*TASK OBJECTIVE*. Where a line in the listing contains the string "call", copy that line out.

*DATASET CONTENT*.
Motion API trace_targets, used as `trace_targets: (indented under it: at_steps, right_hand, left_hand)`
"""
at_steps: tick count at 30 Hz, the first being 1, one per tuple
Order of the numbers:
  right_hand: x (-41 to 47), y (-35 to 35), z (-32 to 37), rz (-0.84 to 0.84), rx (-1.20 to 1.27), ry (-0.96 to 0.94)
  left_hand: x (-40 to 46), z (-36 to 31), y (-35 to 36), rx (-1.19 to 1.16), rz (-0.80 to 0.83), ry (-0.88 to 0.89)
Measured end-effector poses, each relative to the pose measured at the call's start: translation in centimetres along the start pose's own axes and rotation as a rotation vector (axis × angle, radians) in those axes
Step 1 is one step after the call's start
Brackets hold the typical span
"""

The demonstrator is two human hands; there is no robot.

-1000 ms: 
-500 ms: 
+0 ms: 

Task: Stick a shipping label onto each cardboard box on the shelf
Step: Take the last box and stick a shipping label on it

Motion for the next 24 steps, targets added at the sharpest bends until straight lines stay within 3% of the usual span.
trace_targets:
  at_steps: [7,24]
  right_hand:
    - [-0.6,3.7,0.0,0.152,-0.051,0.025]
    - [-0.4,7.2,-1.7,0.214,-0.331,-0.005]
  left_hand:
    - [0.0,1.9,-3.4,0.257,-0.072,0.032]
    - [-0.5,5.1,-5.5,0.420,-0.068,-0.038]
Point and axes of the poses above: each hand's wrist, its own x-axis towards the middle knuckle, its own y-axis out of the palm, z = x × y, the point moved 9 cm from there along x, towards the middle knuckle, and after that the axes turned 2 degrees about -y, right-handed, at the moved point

*EXERCISE OUTPUT*.
Measured end-effector poses, each relative to the pose measured at the call's start: translation in centimetres along the start pose's own axes and rotation as a rotation vector (axis × angle, radians) in those axes
Step 1 is one step after the call's start

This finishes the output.